SELECT count(*) into l_c  FROM agent a 
  WHERE a.`agent_uin`=p_uid;

set l_str=concat('Здесь проблема с кодировкой если не добавлять число\n', 1);

If l_c=1 then
  set l_rnd=9;
  Update TableName 
    set FieldName1=l_rnd, FieldName12=now()
    WHERE FieldName3=p_uid;
  set l_str=concat('Здесь тоже:', l_rnd);
end if;

return l_str;
END

If run the function generator you will receive return string in different charsets 

How to repeat:
Using this function you will receive string with UTF8 encoding, and it is right, but if in string:

set l_str=concat('Здесь проблема с кодировкой если не добавлять число\n', 1);

 you will delete concat or change 1 on any Cyrillic symbol like this:

set l_str='Здесь проблема с кодировкой если не добавлять число\n';

or

set l_str=concat('Здесь проблема с кодировкой если не добавлять число\n', 'пример');

you will receive string with UTF8 charset in cp1251 encoding if your browser use cp1251
[25 Feb 2010 14:28] Valeriy Kravchuk
Thank you for the problem report. Please, send the results of:

show variables like 'char%';
show variables like 'coll%';

from phpMyAdmin.
[25 Feb 2010 15:55] Anrii Pertsiukh
show variables like 'char%';

Variable_name 	Value

character_set_client 	utf8

character_set_connection 	utf8

character_set_database 	utf8

character_set_filesystem 	binary

character_set_results 	utf8

character_set_server 	latin1

character_set_system 	utf8

character_sets_dir 	/usr/share/mysql/charsets/

show variables like 'coll%';

Variable_name 	Value

collation_connection 	utf8_unicode_ci

collation_database 	utf8_unicode_ci

collation_server 	latin1_swedish_ci
[26 Feb 2010 11:07] Susanne Ebrecht
Hello Anrii,

many thanks for writing a bug report.
Unfortunately, this is not a bug.

Charsets/Encodings is a quite similar to speak with foreigners.
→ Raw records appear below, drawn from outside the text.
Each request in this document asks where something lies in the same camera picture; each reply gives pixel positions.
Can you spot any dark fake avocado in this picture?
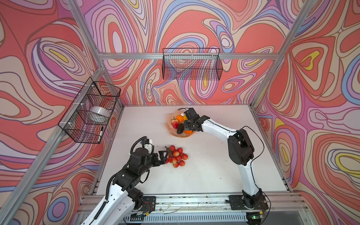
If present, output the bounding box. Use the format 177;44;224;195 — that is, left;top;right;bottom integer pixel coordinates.
177;123;185;135

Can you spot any small orange fake fruit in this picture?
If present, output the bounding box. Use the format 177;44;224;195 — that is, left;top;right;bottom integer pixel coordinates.
176;115;184;123

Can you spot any red fake grape bunch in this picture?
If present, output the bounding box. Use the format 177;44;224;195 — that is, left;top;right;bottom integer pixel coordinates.
165;145;188;168

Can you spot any large orange fake fruit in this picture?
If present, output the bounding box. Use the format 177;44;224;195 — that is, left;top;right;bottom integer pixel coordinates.
184;130;194;135

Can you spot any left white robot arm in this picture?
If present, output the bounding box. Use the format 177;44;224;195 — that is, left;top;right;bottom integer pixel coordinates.
81;136;169;225

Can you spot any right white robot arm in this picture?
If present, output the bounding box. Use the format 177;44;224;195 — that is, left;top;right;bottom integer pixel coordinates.
184;108;264;210

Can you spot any peach plastic fruit bowl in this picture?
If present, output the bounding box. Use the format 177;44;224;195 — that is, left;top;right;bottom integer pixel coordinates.
165;108;195;138

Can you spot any black marker pen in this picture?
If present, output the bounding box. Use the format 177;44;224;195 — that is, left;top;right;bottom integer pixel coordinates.
97;126;104;143

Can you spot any silver tape roll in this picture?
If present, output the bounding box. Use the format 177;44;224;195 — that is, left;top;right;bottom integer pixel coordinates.
90;106;110;117

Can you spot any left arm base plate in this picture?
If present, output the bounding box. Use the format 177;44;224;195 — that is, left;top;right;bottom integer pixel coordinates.
133;196;157;213

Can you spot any black wire basket back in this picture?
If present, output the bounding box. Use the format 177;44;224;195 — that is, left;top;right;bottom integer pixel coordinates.
162;47;223;81

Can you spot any black wire basket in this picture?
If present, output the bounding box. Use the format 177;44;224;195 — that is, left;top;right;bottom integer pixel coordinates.
58;78;121;144
162;47;223;81

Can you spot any black wire basket left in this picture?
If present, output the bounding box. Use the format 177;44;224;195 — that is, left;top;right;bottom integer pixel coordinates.
58;78;121;144

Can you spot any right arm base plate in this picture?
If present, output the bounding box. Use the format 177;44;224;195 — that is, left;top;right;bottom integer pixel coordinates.
225;195;269;211

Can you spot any aluminium front rail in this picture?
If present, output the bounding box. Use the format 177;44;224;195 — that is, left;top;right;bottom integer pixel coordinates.
155;192;308;213
You are Russian and I am German.

Your default language is Russian and mine German.

Additonally, my boss is from US and has default language English.
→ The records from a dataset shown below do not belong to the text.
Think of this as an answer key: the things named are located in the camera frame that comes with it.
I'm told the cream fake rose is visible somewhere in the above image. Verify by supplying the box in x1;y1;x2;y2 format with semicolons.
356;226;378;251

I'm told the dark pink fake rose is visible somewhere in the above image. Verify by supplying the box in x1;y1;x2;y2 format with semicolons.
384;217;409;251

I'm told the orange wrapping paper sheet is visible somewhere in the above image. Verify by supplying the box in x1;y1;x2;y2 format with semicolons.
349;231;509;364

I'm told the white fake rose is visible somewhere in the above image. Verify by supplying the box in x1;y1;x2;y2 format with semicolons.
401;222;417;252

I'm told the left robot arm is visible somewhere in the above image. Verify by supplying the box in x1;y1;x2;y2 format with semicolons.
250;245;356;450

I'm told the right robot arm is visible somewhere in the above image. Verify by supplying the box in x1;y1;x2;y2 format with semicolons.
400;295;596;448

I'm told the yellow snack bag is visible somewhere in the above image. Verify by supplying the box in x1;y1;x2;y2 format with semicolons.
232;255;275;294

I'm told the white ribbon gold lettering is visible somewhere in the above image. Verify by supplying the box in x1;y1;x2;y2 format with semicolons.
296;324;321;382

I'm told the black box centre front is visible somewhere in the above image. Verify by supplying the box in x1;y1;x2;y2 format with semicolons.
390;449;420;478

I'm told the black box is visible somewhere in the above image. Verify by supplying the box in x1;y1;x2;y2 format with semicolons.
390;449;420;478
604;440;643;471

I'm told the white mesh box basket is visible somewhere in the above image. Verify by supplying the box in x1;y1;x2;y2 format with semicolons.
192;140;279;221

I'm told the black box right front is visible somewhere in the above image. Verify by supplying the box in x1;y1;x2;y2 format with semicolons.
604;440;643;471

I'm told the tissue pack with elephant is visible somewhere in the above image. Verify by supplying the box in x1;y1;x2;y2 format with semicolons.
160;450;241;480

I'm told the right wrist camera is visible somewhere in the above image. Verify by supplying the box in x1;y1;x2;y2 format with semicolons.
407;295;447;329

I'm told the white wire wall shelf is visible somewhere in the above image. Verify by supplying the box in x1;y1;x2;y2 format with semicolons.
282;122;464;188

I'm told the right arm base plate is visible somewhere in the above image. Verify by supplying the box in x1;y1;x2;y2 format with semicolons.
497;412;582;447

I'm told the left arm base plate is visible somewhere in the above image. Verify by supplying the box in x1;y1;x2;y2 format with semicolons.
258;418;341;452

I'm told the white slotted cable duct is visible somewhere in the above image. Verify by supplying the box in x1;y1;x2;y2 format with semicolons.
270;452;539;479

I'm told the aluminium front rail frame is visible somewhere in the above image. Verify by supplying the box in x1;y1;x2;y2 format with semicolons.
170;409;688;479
Let us imagine you are the environment ... e.g. the browser or even the terminal. I am the MySQL client and my boss is the server.

You start communicating with me.

I didn't get an information about what language you are talking in so I expect per default that all input that I will get is in German.
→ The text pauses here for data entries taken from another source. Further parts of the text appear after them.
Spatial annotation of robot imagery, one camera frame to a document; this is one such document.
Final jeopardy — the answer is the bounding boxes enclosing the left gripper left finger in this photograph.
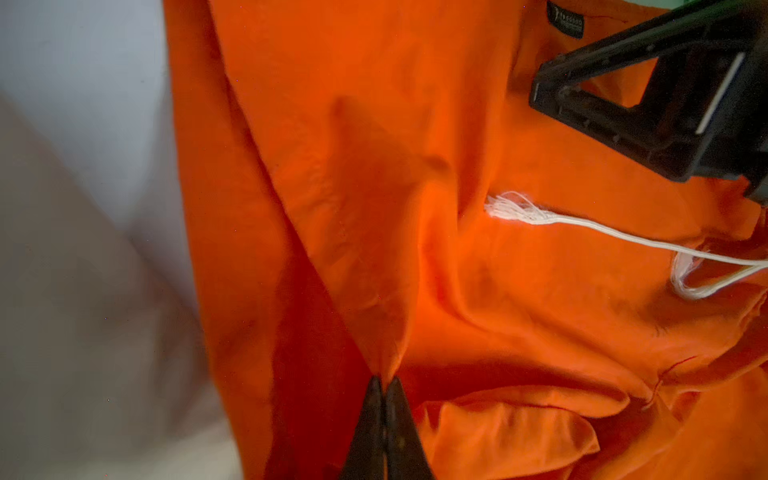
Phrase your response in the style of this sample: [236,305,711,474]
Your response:
[339,376,386,480]

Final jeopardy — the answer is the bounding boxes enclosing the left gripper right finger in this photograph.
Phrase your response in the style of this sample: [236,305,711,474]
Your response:
[384,377,435,480]

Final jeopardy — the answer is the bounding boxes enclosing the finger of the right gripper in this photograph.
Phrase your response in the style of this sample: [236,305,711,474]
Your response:
[529,1,767,183]

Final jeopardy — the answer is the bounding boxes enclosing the orange shorts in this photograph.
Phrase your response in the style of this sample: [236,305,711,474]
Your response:
[164,1,767,479]

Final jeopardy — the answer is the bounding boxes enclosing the beige shorts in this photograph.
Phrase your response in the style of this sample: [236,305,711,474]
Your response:
[1,102,242,479]
I have the information that my boss speaks English ... and so I will try to translate whatever you told me into English.

I will totally fail when the input I got from you was in Russian.

I could maybe translate "ananas" into "pineapple" but you will get tons of error message from me for most of the other words.

How do you solve this?

Very easy ...
We both first negotiate a language that we both are able to speak/understand

Means you will ask me: "Russki?"
Me: "No"
You: "English?"
Me: "Yes"

So we decide talking English with each other. And I am able to translate English into English for my boss and so he will get English from me.

The same we have between environment and client.

Your environment speaks cp1251 but your client thinks it is utf8 and so it has no chance to translate it proper to whatever server wants.

You can easy figure out what your client expect from your environment by using:

SELECT variables like 'char%';

The variables character_set_client, character_set_connection and character_set_result will tell you what your client expect that your environment is speaking.

If your environment is speaking a different encoding then you need to let the client know which encoding/charset your environment is speaking.

In your example it speaks cp1251 ... so you can use:

SET NAMES cp1251;

The second possibility is that you tell your environment that it should use the language that the client expect.

Means change your browser encoding to utf8.

More or minder it is the same when we want to talk to each other. When we both would be able to speak Russian we could talk in Russian. Unfortunately, I don't know Russian. When we both were able to speak German we could use German. I don't know if you are able to speak German.
We are both able to speak English ... that is why we both are talking in English.

You always need to find a common encoding/charset for environment and client.

Which charset the client is able to interpret you will see with:
SHOW CHARSET;